## WORK INSTRUCTION:
Copy exactly the lines of the data below that run from the line holding "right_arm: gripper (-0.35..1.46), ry" through the line holding "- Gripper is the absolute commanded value", both ends included.

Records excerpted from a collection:
.....

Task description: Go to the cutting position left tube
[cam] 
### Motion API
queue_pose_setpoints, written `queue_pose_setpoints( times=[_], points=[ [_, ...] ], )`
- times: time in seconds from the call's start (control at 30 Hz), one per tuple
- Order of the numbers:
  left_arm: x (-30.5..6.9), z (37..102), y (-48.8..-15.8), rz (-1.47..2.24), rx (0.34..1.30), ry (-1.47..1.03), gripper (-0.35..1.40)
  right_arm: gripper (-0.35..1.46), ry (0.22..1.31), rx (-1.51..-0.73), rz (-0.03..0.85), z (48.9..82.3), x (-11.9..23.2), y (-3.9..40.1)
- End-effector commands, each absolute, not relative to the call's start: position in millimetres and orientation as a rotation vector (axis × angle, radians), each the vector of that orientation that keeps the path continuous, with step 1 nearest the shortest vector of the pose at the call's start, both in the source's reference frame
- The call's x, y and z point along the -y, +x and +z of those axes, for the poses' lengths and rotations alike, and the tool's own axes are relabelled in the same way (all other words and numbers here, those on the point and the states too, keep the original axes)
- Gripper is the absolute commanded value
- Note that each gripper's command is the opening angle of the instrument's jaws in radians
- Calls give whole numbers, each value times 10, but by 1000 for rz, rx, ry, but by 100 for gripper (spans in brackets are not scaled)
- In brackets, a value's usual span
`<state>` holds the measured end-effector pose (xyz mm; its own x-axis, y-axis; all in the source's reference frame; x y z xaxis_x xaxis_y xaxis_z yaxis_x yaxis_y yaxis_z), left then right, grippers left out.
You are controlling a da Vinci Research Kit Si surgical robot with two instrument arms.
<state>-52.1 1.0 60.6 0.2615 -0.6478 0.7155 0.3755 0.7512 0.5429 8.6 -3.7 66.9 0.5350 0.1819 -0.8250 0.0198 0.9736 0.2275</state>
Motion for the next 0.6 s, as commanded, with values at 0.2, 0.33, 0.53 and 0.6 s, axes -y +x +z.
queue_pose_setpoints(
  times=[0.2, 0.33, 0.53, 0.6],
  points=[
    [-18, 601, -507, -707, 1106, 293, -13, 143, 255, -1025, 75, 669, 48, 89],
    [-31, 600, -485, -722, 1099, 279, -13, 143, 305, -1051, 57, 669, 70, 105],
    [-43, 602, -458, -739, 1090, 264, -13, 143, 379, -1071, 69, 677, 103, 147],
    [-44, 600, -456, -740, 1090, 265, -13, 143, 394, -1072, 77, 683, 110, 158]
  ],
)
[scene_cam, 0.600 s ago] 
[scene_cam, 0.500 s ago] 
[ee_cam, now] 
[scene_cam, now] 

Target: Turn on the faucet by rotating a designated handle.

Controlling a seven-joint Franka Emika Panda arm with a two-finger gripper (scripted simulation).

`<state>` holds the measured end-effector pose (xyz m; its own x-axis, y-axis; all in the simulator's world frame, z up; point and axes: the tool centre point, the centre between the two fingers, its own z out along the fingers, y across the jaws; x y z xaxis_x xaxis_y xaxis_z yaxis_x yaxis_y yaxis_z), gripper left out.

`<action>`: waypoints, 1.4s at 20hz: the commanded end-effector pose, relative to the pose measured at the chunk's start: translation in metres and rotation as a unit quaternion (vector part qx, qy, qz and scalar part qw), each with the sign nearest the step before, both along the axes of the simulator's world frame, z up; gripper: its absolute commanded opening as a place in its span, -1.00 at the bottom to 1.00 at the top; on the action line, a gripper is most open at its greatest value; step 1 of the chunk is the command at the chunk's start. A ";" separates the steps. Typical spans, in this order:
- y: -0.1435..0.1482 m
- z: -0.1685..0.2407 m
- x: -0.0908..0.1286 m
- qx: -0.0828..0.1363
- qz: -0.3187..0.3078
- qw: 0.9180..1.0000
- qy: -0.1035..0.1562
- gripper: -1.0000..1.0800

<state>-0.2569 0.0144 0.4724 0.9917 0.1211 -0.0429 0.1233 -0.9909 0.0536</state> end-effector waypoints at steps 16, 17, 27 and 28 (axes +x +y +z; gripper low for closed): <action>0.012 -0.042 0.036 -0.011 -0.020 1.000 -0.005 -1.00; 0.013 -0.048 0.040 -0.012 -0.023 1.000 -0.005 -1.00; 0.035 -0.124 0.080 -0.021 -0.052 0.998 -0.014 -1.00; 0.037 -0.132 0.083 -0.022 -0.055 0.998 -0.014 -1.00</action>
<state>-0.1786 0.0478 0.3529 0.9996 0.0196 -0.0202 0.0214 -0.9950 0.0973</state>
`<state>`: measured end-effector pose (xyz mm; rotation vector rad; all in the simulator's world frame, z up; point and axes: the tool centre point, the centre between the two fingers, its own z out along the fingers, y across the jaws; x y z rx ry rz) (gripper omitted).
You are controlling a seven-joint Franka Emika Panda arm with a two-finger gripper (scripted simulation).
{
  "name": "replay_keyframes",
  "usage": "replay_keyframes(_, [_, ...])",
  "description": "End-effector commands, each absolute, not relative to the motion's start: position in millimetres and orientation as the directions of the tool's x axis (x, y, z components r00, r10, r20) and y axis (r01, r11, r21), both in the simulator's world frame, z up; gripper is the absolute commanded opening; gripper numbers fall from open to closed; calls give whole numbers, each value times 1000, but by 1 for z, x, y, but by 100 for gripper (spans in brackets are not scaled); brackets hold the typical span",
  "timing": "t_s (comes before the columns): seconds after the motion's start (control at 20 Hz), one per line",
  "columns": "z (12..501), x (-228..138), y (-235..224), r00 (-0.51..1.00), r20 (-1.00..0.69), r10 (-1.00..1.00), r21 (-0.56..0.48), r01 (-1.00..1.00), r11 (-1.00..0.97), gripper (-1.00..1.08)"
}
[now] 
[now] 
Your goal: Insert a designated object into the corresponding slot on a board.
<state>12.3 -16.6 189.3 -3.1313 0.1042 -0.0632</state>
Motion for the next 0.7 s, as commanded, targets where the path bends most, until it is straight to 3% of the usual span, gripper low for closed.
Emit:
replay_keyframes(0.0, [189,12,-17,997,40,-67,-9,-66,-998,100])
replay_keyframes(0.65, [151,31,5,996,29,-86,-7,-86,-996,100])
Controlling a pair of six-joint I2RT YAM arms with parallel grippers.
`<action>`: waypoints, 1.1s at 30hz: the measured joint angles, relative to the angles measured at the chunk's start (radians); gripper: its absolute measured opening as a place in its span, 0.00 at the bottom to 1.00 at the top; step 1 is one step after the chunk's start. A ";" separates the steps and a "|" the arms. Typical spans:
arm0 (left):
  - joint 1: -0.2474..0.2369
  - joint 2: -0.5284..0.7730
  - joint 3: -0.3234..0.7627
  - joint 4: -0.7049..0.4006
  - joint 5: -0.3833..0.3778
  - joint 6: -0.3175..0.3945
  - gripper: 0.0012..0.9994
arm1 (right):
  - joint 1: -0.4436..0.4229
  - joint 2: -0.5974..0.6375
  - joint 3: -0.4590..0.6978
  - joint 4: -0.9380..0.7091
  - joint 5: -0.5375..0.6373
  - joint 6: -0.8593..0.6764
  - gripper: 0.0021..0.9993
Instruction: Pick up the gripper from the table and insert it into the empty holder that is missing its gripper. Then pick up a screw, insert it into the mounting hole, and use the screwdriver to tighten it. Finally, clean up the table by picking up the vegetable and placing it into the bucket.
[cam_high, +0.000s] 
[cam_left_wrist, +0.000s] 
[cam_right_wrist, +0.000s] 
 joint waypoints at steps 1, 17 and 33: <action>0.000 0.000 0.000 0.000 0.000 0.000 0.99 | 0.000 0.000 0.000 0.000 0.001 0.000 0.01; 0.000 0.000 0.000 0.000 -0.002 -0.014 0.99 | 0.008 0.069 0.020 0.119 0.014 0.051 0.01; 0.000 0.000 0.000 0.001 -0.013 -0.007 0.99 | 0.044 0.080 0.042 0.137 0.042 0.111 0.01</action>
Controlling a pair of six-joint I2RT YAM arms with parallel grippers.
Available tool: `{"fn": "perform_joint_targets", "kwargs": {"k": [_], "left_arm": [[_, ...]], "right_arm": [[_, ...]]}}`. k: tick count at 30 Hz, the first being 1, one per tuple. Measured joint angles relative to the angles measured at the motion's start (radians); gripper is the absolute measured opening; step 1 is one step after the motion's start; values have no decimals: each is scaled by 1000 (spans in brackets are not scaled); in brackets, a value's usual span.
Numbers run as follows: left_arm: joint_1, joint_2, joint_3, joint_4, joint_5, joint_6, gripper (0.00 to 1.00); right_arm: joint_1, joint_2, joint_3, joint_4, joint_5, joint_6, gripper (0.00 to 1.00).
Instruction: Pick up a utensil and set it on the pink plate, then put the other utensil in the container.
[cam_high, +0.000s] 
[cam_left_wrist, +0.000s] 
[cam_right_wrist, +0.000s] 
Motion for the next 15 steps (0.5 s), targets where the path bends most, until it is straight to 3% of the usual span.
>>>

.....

## REPLY TO THE TASK:
  right_arm: gripper (-0.35..1.46), ry (0.22..1.31), rx (-1.51..-0.73), rz (-0.03..0.85), z (48.9..82.3), x (-11.9..23.2), y (-3.9..40.1)
- End-effector commands, each absolute, not relative to the call's start: position in millimetres and orientation as a rotation vector (axis × angle, radians), each the vector of that orientation that keeps the path continuous, with step 1 nearest the shortest vector of the pose at the call's start, both in the source's reference frame
- The call's x, y and z point along the -y, +x and +z of those axes, for the poses' lengths and rotations alike, and the tool's own axes are relabelled in the same way (all other words and numbers here, those on the point and the states too, keep the original axes)
- Gripper is the absolute commanded value

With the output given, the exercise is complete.